Your objective ▸
Go through the data and retrieve each line that includes the string "answer".

※

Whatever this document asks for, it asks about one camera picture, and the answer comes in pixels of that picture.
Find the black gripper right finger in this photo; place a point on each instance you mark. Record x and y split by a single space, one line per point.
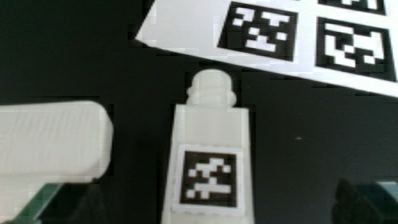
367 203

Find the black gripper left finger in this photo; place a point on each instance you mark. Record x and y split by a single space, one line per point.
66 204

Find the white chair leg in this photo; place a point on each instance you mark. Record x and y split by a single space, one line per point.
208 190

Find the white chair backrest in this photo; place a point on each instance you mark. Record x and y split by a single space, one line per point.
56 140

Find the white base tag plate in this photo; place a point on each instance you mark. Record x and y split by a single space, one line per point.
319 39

※

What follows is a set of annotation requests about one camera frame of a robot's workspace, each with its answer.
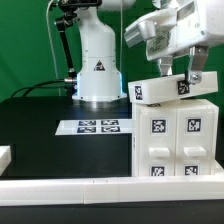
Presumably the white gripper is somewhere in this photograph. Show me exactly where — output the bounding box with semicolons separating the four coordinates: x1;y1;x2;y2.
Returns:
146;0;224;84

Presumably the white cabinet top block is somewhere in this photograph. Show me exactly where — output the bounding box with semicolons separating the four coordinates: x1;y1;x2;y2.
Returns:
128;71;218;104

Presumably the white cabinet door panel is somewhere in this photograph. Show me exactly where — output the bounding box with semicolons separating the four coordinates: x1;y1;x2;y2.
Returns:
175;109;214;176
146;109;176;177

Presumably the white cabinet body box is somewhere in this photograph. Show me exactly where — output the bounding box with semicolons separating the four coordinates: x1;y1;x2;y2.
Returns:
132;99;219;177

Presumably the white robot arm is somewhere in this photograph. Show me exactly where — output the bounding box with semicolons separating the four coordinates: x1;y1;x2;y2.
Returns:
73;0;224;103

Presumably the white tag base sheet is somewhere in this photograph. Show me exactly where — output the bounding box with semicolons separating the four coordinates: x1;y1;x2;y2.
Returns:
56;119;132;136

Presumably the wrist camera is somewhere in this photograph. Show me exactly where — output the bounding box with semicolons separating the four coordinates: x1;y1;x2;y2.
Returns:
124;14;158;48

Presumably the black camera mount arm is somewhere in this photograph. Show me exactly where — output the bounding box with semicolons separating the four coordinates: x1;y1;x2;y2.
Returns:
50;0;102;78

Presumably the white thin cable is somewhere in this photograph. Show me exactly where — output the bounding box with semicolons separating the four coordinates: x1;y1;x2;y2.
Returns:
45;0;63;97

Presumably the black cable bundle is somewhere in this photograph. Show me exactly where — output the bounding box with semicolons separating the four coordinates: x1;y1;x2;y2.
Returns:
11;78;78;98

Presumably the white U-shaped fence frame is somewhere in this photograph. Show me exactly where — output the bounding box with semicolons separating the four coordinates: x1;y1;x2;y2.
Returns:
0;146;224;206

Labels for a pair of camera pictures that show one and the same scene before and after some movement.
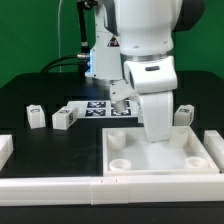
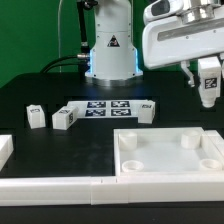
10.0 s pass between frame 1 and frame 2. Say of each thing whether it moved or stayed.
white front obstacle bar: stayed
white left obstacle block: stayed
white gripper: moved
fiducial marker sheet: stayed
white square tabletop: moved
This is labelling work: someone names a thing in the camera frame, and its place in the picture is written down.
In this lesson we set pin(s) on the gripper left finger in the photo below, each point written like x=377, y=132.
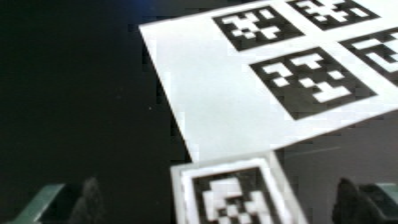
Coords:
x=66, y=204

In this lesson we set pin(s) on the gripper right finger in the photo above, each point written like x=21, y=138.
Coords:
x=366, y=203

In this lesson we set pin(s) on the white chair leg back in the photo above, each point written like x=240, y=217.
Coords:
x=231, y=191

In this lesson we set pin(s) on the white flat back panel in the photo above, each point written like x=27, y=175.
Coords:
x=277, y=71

※

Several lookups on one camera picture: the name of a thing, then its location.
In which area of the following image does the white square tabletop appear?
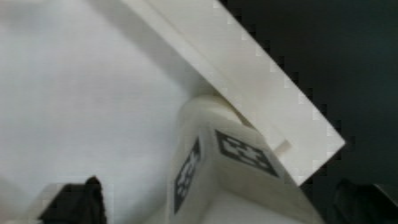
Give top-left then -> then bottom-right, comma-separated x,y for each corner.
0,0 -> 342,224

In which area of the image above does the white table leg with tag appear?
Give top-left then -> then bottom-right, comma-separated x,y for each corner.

※

Solution to this task ▸
Whatever this document asks for, it asks about one camera picture, and the answer comes in pixels of that picture.
What follows is a set of annotation requests about one camera frame of a robot's workspace, each with its answer.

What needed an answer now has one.